Segment Open
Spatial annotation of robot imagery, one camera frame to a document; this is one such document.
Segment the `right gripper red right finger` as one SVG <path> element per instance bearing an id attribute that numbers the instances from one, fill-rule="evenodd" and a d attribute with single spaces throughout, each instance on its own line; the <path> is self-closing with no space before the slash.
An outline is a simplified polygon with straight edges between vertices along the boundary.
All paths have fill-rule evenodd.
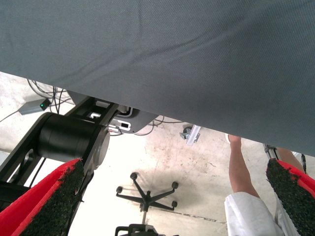
<path id="1" fill-rule="evenodd" d="M 301 236 L 315 234 L 315 180 L 291 164 L 270 159 L 267 179 Z"/>

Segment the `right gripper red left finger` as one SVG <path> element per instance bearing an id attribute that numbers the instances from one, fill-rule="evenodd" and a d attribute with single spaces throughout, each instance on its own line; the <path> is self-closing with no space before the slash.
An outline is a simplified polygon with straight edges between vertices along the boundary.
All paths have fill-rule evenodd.
<path id="1" fill-rule="evenodd" d="M 66 162 L 0 213 L 2 236 L 60 236 L 79 199 L 80 159 Z"/>
Segment Closed
Please repeat every record above exactly, but leave out the pictures.

▶ _The answer_:
Spatial annotation of robot imagery, one camera frame to a document; this is one such document.
Segment the `right gripper red right finger` as one SVG <path> element per instance bearing an id attribute that numbers the instances from one, fill-rule="evenodd" and a d attribute with single spaces throughout, each instance on its own line; the <path> is self-closing with no space before the slash.
An outline is a simplified polygon with straight edges between vertices along the boundary.
All paths have fill-rule evenodd.
<path id="1" fill-rule="evenodd" d="M 301 236 L 315 234 L 315 180 L 291 164 L 270 159 L 267 179 Z"/>

Segment the `right gripper red left finger` as one SVG <path> element per instance bearing an id attribute that numbers the instances from one, fill-rule="evenodd" and a d attribute with single spaces throughout, each instance on its own line; the <path> is self-closing with no space before the slash.
An outline is a simplified polygon with straight edges between vertices along the boundary.
All paths have fill-rule evenodd.
<path id="1" fill-rule="evenodd" d="M 66 162 L 0 213 L 2 236 L 60 236 L 79 199 L 80 159 Z"/>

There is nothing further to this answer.